→ **What you need to do**: Copy the lines below verbatim. Begin with the first and end with the line containing "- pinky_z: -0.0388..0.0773".

→ **Recorded data**:

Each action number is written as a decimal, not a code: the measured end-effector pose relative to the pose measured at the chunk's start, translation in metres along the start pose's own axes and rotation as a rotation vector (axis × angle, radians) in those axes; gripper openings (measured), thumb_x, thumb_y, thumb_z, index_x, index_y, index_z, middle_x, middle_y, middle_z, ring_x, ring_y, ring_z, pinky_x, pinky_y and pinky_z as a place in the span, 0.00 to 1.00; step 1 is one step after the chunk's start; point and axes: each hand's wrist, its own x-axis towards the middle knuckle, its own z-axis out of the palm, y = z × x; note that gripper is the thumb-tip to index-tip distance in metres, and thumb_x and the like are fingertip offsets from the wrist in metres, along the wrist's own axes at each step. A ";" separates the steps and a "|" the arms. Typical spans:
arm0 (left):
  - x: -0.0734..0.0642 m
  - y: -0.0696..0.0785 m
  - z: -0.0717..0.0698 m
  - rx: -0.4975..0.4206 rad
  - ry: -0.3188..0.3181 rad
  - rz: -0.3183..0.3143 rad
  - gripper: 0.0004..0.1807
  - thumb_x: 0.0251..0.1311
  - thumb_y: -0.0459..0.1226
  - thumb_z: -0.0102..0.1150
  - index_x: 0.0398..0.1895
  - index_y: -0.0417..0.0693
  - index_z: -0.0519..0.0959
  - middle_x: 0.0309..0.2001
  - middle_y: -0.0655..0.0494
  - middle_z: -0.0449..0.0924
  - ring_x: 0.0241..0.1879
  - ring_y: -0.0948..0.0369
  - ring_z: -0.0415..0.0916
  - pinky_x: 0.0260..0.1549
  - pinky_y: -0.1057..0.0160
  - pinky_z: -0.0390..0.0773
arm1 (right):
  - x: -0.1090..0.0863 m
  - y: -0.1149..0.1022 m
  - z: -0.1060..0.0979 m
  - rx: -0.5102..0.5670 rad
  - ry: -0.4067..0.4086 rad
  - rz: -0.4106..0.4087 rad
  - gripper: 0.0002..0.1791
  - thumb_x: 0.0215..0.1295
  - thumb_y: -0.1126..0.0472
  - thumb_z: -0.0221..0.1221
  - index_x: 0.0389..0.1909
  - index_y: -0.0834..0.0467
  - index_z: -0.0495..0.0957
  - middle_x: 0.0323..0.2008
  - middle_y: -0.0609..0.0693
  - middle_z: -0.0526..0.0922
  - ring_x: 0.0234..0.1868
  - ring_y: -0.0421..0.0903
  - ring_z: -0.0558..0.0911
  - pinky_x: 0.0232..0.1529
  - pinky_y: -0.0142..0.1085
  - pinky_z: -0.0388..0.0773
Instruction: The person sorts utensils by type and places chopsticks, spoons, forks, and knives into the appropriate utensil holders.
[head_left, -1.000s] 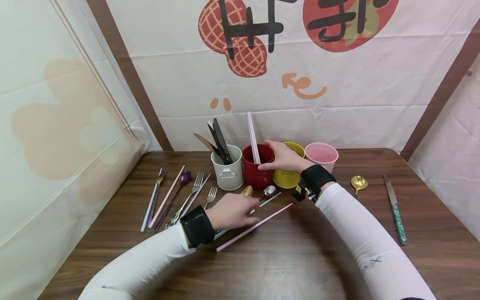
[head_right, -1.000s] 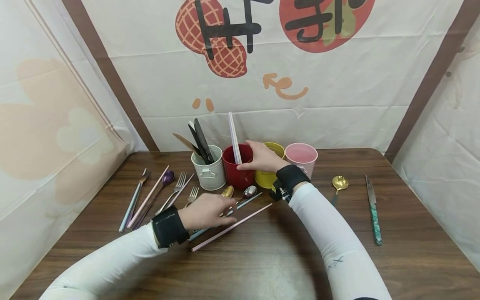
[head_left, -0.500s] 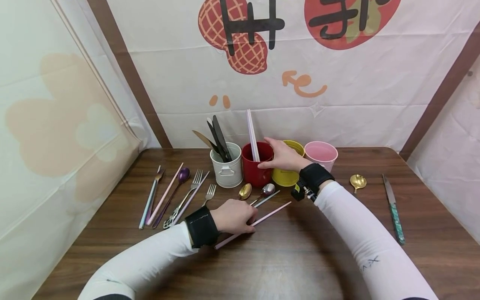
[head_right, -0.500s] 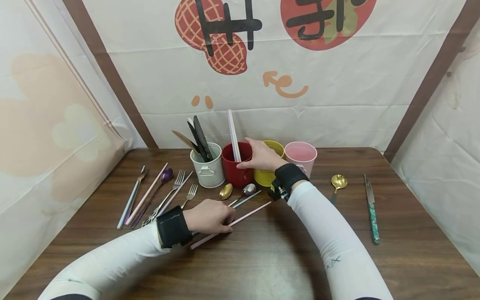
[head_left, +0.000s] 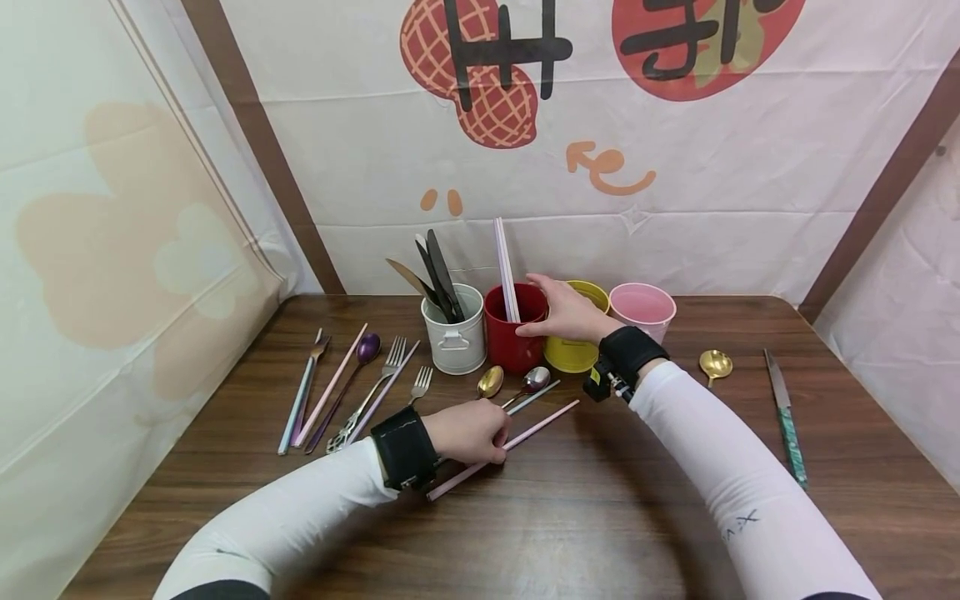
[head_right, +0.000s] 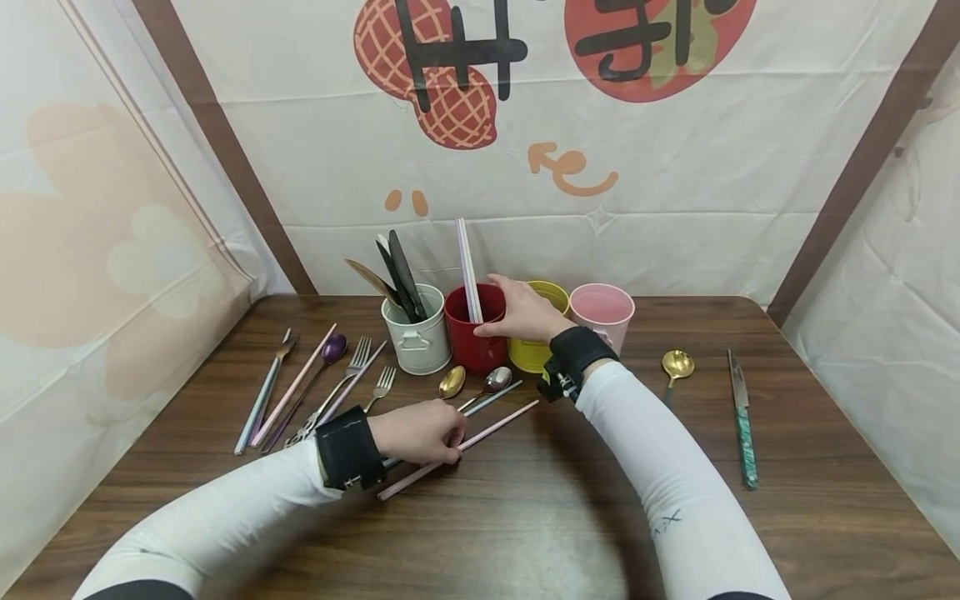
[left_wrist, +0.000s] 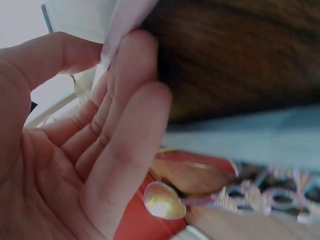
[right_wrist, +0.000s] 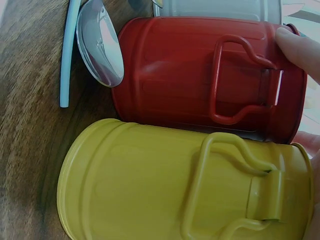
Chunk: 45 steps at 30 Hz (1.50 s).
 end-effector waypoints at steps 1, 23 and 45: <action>-0.001 -0.001 -0.001 -0.018 -0.005 0.004 0.12 0.55 0.34 0.64 0.18 0.52 0.73 0.15 0.64 0.69 0.14 0.69 0.68 0.17 0.71 0.67 | 0.000 0.000 0.000 0.000 -0.001 0.002 0.52 0.53 0.47 0.70 0.73 0.62 0.54 0.65 0.60 0.68 0.65 0.55 0.67 0.62 0.52 0.65; -0.064 -0.035 -0.089 -0.515 0.132 0.081 0.04 0.59 0.25 0.56 0.35 0.38 0.77 0.27 0.52 0.82 0.27 0.57 0.79 0.24 0.64 0.77 | 0.001 0.000 0.001 -0.006 0.003 -0.005 0.52 0.54 0.48 0.71 0.73 0.61 0.53 0.66 0.61 0.66 0.66 0.55 0.65 0.63 0.52 0.63; 0.017 -0.028 -0.126 -0.865 0.990 0.060 0.07 0.68 0.27 0.51 0.46 0.36 0.68 0.46 0.36 0.80 0.48 0.43 0.79 0.47 0.49 0.78 | 0.002 0.000 0.001 0.016 -0.017 0.022 0.53 0.53 0.46 0.70 0.74 0.59 0.52 0.65 0.59 0.67 0.65 0.55 0.66 0.62 0.53 0.65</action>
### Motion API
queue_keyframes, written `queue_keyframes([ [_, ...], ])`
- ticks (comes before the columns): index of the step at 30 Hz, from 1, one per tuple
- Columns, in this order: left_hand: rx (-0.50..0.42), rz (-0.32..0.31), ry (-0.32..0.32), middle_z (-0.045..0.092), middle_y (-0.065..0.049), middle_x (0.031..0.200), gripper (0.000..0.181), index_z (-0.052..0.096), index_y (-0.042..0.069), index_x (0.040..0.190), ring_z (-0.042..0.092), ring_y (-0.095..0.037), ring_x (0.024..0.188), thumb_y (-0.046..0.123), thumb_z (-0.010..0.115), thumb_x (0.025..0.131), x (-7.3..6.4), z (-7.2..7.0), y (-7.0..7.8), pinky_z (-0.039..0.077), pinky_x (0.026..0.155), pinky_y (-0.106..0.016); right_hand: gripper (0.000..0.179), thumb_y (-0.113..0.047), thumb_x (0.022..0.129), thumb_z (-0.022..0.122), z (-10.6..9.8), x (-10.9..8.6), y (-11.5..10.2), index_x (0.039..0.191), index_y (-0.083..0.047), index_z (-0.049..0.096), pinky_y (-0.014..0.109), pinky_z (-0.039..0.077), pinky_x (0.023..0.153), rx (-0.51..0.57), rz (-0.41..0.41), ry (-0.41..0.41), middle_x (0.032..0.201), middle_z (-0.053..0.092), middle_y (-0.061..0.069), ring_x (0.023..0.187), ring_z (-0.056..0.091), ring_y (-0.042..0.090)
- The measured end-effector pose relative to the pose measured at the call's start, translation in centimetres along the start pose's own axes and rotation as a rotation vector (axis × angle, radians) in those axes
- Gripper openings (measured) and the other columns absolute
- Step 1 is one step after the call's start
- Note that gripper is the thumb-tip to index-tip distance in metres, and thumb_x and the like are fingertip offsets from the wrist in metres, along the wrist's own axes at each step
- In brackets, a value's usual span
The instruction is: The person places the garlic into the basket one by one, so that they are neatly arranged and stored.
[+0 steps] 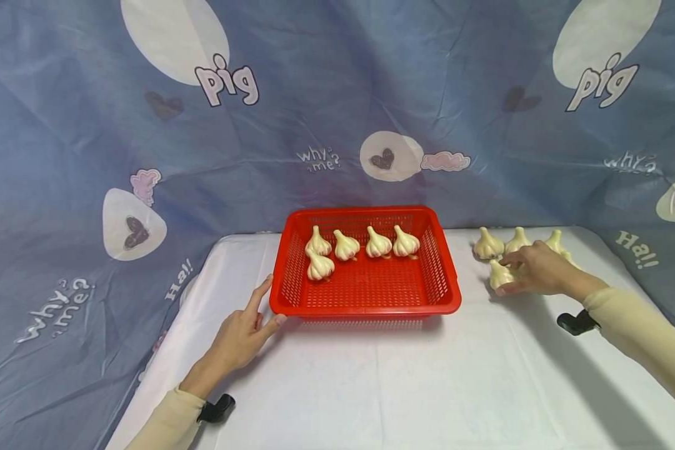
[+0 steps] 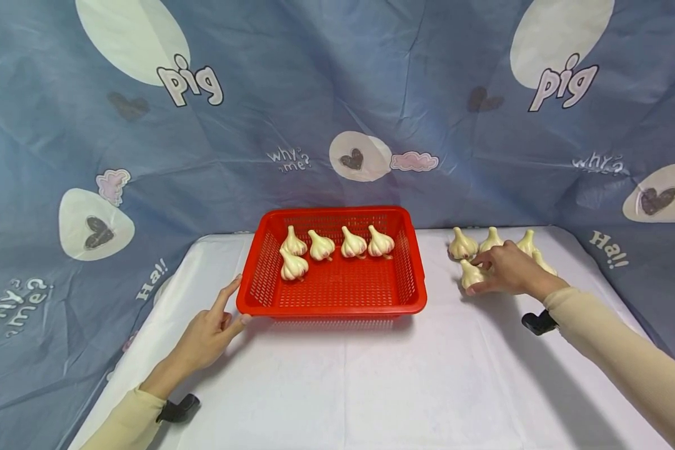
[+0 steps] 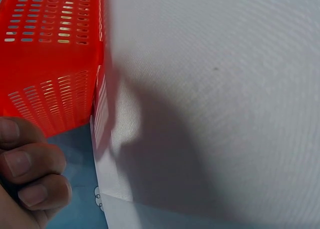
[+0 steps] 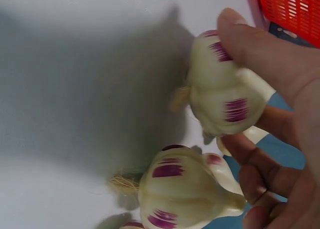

→ **Output for this task**:
Each action number is written as a decimal, not a code: the measured end-effector pose relative to the pose measured at the chunk's start, translation in metres along the start pose's own axes and rotation as a rotation vector (axis × angle, radians) in those axes; gripper openings (measured), thumb_x, thumb_y, thumb_z, index_x, index_y, index_z, middle_x, middle_y, middle_z, ring_x, ring_y, ring_z, pinky_x, pinky_y and pinky_z as a place in the span, 0.00 to 1.00; step 1 is one step after the chunk's start; point and axes: each hand's wrist, its own x-axis towards the middle knuckle, its own z-axis out of the palm, y = z × x; note that gripper is the thumb-tip to index-tip distance in metres, and thumb_x and the like are fingertip offsets from the wrist in metres, along the wrist's own axes at each step. A ";" separates the steps and a "|" the arms. Typical spans:
arm0 (left):
  - x: -0.0734..0.0642 m
  - y: -0.0696..0.0785 m
  - z: -0.0717..0.0698 m
  - rx: -0.4975..0.4206 rad
  - ry: -0.3188..0.3181 rad
  - rz: -0.3183..0.3143 rad
  - gripper: 0.0004..0.1807
  - thumb_x: 0.0251..0.1311
  - thumb_y: -0.0459..0.1226
  - thumb_z: -0.0102..0.1150
  - index_x: 0.0398..0.1895
  - index_y: -0.0417..0.0693
  - index_z: -0.0519..0.0959
  - middle_x: 0.0309..0.2001
  - middle_y: -0.0655..0.0494
  - middle_z: -0.0449..0.0924
  - ring_x: 0.0241..0.1879
  - ring_y: -0.0948..0.0369
  - ring_z: -0.0415..0.0916
  - pinky_x: 0.0260..0.1549
  - pinky_y: -0.1057..0.0160
  - pinky_z: -0.0390..0.0773
arm1 (right):
  - x: -0.1090..0.0863 m
  - y: -0.1149..0.1022 m
  - z: -0.1060..0.0979 m
  - rx: -0.5102..0.5670 rad
  - ry: -0.4067..0.4086 rad
  - rz: -0.4106..0.4087 rad
  - gripper: 0.0002..0.1791
  - thumb_x: 0.0215..0.1295
  - thumb_y: -0.1126..0.0472
  - thumb_z: -0.0221..0.1221
  - index_x: 0.0389..0.1909
  - index_y: -0.0834..0.0467
  - index_z: -0.0495..0.0957
  - middle_x: 0.0323..0.2008
  - middle_y: -0.0609..0.0693
  - middle_z: -0.0526..0.0922
  - ring_x: 0.0234..0.1868
  - ring_y: -0.0421..0.0903
  - ring_z: -0.0558..0.0911
  - pinky_x: 0.0232..0.1529
  - pinky_y: -0.0142..0.1085
  - pinky_z: -0.0388..0.0773

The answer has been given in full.